(Stored items from a collection)

▬▬▬

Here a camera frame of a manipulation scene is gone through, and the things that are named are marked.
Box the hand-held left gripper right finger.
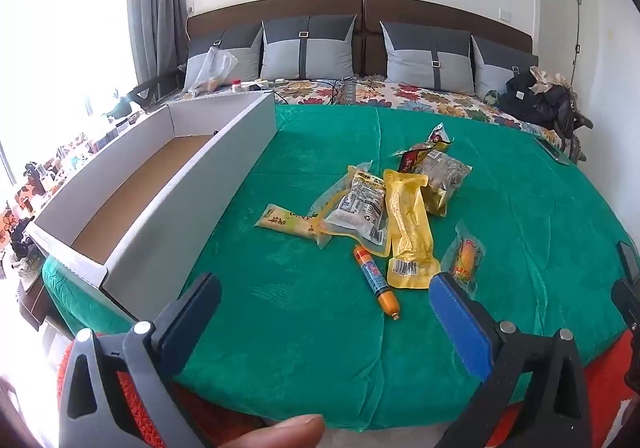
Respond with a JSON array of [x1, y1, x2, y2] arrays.
[[429, 272, 608, 448]]

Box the yellow packet with white label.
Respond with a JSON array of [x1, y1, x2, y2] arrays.
[[311, 160, 391, 256]]

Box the dark wooden chair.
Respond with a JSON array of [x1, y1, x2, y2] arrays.
[[131, 69, 183, 109]]

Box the long yellow snack packet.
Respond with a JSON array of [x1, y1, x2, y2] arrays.
[[382, 169, 442, 289]]

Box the gold snack packet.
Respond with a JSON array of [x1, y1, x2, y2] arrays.
[[412, 148, 473, 217]]

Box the grey board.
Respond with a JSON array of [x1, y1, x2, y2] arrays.
[[25, 92, 277, 323]]

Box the wall cable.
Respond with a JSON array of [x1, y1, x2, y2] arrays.
[[574, 0, 585, 93]]

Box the floral bedsheet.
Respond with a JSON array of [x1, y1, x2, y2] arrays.
[[165, 78, 583, 163]]

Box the pale yellow snack packet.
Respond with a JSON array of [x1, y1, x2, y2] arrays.
[[254, 203, 321, 243]]

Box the red and yellow snack packet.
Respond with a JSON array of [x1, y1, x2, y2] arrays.
[[391, 140, 453, 173]]

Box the small silver snack packet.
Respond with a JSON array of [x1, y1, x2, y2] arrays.
[[426, 122, 453, 145]]

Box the black clothes pile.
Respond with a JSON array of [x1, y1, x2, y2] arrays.
[[497, 70, 576, 139]]

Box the black cables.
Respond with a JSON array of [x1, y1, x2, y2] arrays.
[[320, 76, 381, 106]]

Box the person's left hand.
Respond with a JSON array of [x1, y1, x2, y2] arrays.
[[235, 414, 326, 448]]

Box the clear packet with orange sausage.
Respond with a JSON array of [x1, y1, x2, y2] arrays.
[[440, 222, 487, 299]]

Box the brown headboard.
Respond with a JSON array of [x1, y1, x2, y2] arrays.
[[186, 0, 533, 78]]

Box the white door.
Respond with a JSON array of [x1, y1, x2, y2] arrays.
[[532, 0, 601, 93]]

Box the green blanket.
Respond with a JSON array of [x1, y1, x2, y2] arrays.
[[42, 105, 640, 431]]

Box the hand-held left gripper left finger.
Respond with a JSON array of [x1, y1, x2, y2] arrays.
[[59, 272, 222, 448]]

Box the grey two-tone pillow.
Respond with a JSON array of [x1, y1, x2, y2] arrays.
[[182, 25, 264, 93], [471, 35, 540, 98], [261, 14, 358, 81], [379, 20, 476, 95]]

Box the grey tablet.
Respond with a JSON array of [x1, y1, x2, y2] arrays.
[[532, 137, 571, 165]]

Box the orange sausage stick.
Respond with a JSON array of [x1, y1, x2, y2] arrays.
[[353, 244, 402, 321]]

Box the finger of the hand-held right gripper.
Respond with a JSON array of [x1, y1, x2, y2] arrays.
[[611, 278, 640, 335]]

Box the clear plastic bag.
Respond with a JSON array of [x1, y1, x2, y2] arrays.
[[192, 46, 238, 93]]

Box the beige cloth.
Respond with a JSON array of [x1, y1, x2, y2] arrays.
[[529, 66, 571, 93]]

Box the grey curtain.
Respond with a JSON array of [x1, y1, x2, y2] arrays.
[[127, 0, 188, 93]]

▬▬▬

— Problem to work on —
Please report every line of the records above that contains the word "finger".

— Your solution —
Box the hand-held left gripper right finger.
Box the hand-held left gripper left finger.
Box the finger of the hand-held right gripper.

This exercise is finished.